SCAN Health Plan’s board chair Dr. Linda Rosenstock will serve in the same position for HealthRight Group. Four members of the CareOregon board will also be a part of the new company’s board, including its chair, Damien Hall, while other SCAN board members will continue in their roles.

“What makes this process so unique is that it is additive,” Hunter said in a press release. “We are coming together as community-based healthcare organizations that are driven by local community needs, and we’re building on that.”

The two organizations’ consumer-facing brands will remain unchanged. CareOregon will also maintain its separate board, community advisory councils and staffing.

The deal is expected to close in 2023. When it does, the combined resources of CareOregon and SCAN Group are expected to have revenues of $6.8 billion and over 800,000 health plan members.

What’s next

One advantage to having this sort of combination come together in the nonprofit world is that, post-closing, HealthRight Group will have time to figure things out.

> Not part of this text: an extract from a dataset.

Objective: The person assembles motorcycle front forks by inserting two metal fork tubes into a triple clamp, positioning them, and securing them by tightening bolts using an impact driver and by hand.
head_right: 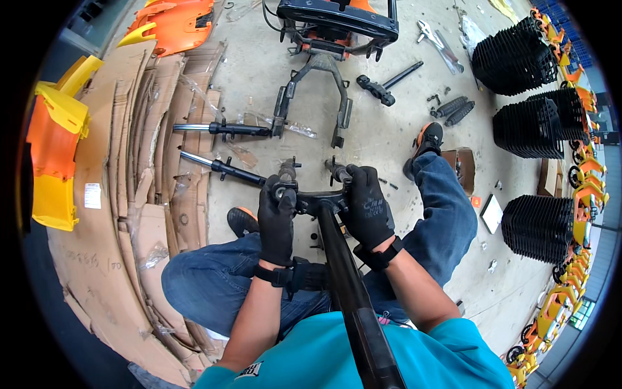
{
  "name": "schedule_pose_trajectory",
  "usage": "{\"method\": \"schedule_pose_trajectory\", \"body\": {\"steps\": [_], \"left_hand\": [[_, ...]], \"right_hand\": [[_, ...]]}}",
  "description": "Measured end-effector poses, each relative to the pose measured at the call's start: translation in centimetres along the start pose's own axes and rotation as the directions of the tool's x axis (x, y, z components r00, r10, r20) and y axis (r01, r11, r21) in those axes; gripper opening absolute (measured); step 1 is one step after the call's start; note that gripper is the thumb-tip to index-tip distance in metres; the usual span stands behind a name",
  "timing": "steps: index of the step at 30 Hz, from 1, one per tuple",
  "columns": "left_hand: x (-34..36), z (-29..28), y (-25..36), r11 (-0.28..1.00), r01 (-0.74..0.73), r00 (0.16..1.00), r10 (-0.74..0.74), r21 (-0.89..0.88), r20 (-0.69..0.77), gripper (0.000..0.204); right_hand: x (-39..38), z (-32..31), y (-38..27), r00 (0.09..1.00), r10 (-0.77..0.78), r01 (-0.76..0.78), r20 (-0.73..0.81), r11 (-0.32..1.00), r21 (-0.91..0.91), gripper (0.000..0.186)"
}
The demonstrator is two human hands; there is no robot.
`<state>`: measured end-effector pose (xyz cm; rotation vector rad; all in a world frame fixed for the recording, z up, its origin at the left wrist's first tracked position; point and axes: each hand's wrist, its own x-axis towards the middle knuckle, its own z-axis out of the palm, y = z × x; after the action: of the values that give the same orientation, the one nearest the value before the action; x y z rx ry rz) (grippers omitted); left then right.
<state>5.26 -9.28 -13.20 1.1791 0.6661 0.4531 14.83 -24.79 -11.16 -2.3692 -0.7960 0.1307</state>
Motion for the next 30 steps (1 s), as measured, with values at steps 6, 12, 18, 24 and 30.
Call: {"method": "schedule_pose_trajectory", "body": {"steps": [6, 12, 18, 24, 30], "left_hand": [[-0.9, -1.1, -1.3, 0.993, 0.114, 0.993, -0.115, 0.035, 0.039, 0.051], [-2.6, -0.6, -1.8, 0.993, 0.069, 0.998, -0.069, 0.091, -0.011, 0.053], [-2.0, 0.7, -0.5, 0.984, 0.141, 0.989, -0.145, -0.108, -0.024, 0.056], [-2.3, 0.6, -1.2, 0.995, 0.100, 0.992, -0.098, 0.016, -0.084, 0.062], [-2.3, 0.6, -0.6, 0.984, 0.168, 0.983, -0.172, -0.061, -0.067, 0.080]], "right_hand": [[0.4, -1.1, -0.9, 0.996, 0.054, -0.053, 0.077, 0.999, -0.011, 0.066], [1.4, -2.1, 0.4, 0.989, -0.048, 0.047, 0.143, 0.999, 0.014, 0.068], [2.1, -1.4, 0.9, 0.988, -0.013, 0.020, 0.153, 0.999, -0.041, 0.059], [1.6, -0.7, 1.6, 0.993, -0.049, 0.059, 0.103, 0.994, -0.094, 0.046], [1.2, -0.6, 1.7, 0.996, -0.023, 0.035, 0.087, 0.990, -0.138, 0.045]]}}
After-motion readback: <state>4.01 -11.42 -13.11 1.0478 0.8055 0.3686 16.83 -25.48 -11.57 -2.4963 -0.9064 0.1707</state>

They won’t need to unnecessarily cut things, for example, or even hit some sort of earnings mark in a given time period, Jain said.

“I’m not somebody who believes that nonprofit is intuitively good and for-profit is bad,” he said. “You have plenty of nonprofit organizations that act like for-profits and [vice-versa], but what I can say about these two organizations together is that their cultures are special. We, on the margins, will always make the decision that’s going to be right for the member, and that’s going to be right for the community.”

Even so, Jain has ambitions for the company to scale, just as a for-profit provider or plan may after a significant acquisition, combination or merger. The company wants to continue creating and offering services people want to use. It wants to grow.

After all, if the combined entity’s leaders believe in their home- and community-focused efforts to help care for the needy, expanding services to more people only makes sense.

“The idea that we can be a compelling nonprofit player that would do things differently together was really exciting to us,” Jain said. “Now, those are nice things to say, but now we actually have to deliver on that and out-compete, deliver a higher value product. I think we’ve done that historically, and the point of this is to make it easier to do it even more.”